> [Assignment]: In the entries that follow, find the line containing "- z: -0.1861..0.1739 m"; from there, copy every line exactly through the line containing "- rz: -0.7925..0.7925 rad".

════════════════

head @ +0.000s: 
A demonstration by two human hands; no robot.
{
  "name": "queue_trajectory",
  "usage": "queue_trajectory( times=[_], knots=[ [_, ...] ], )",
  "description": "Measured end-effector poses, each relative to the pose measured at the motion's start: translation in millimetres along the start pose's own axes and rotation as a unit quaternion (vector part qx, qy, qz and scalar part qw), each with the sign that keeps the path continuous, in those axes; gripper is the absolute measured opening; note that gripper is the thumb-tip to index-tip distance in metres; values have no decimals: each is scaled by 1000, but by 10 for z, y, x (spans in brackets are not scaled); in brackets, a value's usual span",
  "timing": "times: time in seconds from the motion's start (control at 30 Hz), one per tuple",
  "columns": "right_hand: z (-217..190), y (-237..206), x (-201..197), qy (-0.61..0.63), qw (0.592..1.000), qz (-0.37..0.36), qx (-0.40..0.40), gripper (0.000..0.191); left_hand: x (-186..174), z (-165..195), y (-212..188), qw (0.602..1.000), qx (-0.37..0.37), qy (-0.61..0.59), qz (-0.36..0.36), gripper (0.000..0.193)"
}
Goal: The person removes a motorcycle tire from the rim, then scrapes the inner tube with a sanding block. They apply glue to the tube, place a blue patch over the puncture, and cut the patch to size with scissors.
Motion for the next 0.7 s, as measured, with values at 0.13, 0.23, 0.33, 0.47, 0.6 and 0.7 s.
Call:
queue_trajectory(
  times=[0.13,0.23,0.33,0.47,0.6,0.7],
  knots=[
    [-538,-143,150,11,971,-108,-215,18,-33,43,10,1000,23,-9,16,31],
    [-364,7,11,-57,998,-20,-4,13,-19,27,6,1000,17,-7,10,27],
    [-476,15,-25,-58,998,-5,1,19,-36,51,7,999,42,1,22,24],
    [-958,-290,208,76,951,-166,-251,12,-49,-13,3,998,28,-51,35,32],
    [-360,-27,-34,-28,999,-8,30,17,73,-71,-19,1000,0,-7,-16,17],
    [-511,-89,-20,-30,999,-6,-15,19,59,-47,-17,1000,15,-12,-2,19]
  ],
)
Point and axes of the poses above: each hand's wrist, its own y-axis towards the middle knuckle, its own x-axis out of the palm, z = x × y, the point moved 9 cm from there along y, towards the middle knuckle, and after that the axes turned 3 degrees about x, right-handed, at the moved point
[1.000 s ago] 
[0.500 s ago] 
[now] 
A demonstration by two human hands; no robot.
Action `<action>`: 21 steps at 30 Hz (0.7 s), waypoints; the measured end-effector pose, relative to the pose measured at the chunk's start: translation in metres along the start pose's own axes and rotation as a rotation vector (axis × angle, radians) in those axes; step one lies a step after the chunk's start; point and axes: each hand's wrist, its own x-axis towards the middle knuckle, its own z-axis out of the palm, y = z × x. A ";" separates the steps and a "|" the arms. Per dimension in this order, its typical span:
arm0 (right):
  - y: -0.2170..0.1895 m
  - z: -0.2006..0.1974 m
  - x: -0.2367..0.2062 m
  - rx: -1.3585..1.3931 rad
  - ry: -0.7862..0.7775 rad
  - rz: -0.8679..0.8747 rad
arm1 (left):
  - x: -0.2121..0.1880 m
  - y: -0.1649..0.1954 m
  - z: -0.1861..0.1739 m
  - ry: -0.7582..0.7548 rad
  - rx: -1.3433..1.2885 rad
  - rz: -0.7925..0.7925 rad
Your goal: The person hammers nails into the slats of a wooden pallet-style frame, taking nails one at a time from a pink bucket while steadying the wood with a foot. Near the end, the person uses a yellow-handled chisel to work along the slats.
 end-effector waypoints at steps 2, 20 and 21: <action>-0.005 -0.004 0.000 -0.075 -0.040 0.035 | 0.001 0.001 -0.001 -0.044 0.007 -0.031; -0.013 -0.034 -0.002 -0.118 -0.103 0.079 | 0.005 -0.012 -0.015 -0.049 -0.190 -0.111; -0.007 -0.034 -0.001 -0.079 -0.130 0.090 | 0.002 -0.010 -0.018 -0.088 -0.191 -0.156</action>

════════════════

> [Output for this exercise]:
  - z: -0.1861..0.1739 m
  - ry: -0.7582..0.7548 rad
  - rx: -1.3433..1.2885 rad
  - rz: -0.7925..0.7925 rad

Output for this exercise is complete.